By Aaron J. Sender
Golan Yona’s computer screen in his Cornell University office displays what looks like a picture of outer space. But what the galaxies represent is the protein universe. He zooms in and navigates his way through the clusters to explore the relationship between individual proteins and among various subclusters. Instead of a map that accounts for a single feature, Yona’s ProtoMap integrates sequence, structure, polarity, interaction, and expression data to offer a multidimensional picture of protein space.
Usually biologists search databases for proteins or genes with similar sequence to get some clues about its function. “But pairwise comparisons, or local comparisons, can take us only so far,” says Yona. “Because each time you are just comparing your protein with a single protein in the database at a time.”
In 1993, as a grad student at Hebrew University in Jerusalem, Yona began to arrange the pairwise sequence relationships into a global view of how any single protein is related to the others, much the way early cartographers charted maps of Earth.
Ancient travelers collected information about pairwise distances between cities. And based on this information, our ancestors were able to plot maps of Earth. Though distorted, they offered information not available before. Instead of a simple list of distances between cities, shapes and sizes of continents began to emerge. “That is what I’m trying to do with protein space,” says Yona. “Hopefully this map will reveal information that pairwise comparisons don’t tell you. From position in the global map you will be able to learn something about the context of your protein.”
First Yona tried to embed proteins into a Euclidian space. He calculated distances based on sequence homology between individual proteins and assigned each a Euclidian vector while preserving the distance between original pairs. But he soon abandoned that approach. “It’s a very hard problem, especially when you are dealing with hundreds of thousands of proteins,” says Yona. “Because you have all those pair-wise distances between proteins, you’re trying to create an image that will satisfy 500,000-squared number of constraints.”
So he turned to a graph approach as a way to represent the protein space. “This was actually very effective,” he says.

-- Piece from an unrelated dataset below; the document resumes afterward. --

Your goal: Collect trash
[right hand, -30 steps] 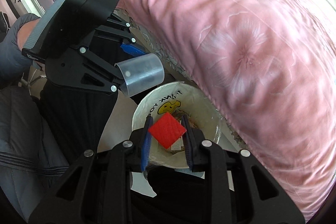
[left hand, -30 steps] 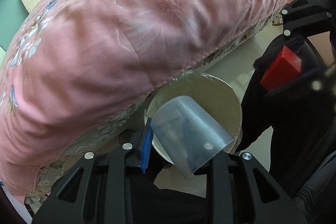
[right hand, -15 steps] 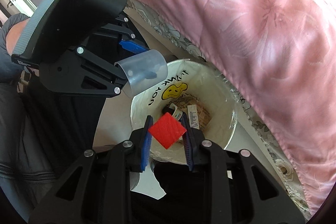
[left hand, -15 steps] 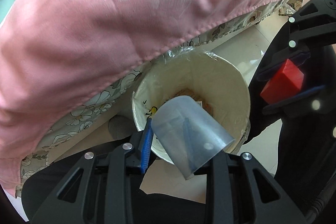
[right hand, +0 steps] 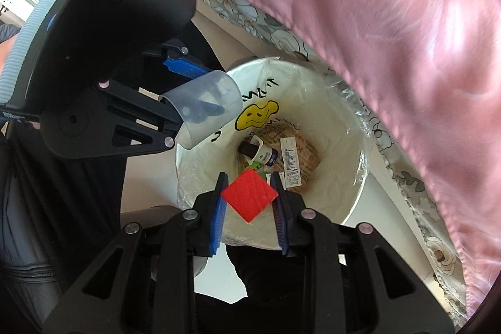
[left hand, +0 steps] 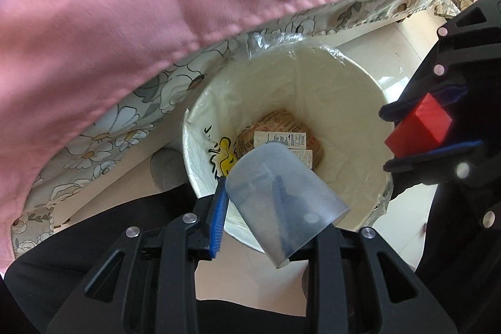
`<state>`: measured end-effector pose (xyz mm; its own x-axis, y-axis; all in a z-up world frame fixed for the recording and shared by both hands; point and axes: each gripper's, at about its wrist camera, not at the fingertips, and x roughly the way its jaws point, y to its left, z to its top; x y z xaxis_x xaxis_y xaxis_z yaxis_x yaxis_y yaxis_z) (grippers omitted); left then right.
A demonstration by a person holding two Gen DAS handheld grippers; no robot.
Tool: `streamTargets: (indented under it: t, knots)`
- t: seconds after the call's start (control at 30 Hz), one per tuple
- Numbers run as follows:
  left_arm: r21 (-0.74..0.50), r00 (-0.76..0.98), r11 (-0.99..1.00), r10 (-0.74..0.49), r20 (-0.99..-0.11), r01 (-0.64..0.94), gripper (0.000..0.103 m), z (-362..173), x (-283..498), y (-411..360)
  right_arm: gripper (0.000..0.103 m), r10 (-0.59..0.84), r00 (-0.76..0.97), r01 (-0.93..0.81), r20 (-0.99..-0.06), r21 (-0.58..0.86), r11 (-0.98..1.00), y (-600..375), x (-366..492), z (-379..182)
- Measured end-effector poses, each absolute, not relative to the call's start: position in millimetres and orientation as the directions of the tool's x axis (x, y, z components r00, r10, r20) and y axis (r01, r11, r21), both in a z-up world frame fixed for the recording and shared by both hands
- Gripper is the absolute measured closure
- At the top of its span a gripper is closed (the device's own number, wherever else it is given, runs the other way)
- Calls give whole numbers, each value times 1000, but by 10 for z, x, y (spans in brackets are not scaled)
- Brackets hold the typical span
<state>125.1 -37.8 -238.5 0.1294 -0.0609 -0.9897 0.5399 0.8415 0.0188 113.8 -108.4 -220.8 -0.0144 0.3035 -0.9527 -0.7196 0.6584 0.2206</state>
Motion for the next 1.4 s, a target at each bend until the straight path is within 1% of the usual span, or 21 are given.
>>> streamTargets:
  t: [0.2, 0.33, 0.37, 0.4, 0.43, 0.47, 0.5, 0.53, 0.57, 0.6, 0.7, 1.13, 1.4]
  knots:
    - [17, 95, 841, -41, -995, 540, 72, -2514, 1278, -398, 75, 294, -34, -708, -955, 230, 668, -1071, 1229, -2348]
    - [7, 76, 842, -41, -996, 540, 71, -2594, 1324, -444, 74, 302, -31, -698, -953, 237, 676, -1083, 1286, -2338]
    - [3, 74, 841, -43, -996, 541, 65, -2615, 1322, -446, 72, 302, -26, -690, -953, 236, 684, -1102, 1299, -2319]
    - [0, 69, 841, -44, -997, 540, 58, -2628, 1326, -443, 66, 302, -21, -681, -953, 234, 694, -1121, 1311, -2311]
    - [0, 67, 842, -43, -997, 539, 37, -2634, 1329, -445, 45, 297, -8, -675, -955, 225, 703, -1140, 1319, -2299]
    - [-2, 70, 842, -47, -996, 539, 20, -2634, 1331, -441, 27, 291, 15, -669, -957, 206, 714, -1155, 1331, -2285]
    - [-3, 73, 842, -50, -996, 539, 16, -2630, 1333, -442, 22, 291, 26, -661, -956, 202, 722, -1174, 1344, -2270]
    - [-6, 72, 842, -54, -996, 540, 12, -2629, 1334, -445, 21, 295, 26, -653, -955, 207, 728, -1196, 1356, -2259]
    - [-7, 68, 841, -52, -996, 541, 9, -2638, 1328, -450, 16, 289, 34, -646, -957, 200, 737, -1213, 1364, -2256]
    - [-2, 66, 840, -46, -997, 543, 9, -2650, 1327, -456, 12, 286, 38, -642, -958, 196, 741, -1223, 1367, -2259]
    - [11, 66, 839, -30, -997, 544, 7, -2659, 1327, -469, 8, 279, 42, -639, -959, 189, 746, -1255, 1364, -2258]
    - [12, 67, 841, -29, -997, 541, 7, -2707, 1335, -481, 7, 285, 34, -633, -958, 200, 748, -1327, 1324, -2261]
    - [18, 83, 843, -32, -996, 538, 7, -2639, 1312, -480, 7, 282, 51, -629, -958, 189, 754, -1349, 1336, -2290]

As a Stanford University postdoc, Yona began adding structure information into the equation, and now in his own lab at Cornell he has just received a $1.1 million NSF grant to continue his work and fold in more parameters, such as protein-protein interactions, expression, and pathway data. “It’s not trivial how to combine all this different information,” he says.
Some data are particularly difficult to deal with. “Protein-protein interactions are one of the most problematic data. Because there is not much of that data available and it’s also very noisy,” says Yona.
The function of about half of all known proteins is still a mystery. By positioning proteins in a highly dimensional way that considers everything known about them, Yona hopes that function clusters will begin to form.
The third release of ProtoMap is available through Cornell at http://protomap.cornell.edu and a reworked version, including the new types of data, will be ready this summer.
“We are probably still very far from a complete, very accurate map of the protein space. And this is because a lot of the information is still emerging and new technologies are still being developed to measure proteins,” says Yona. You’ll just have to wait a bit before you can hitchhike to the restaurant at the end of the protein universe.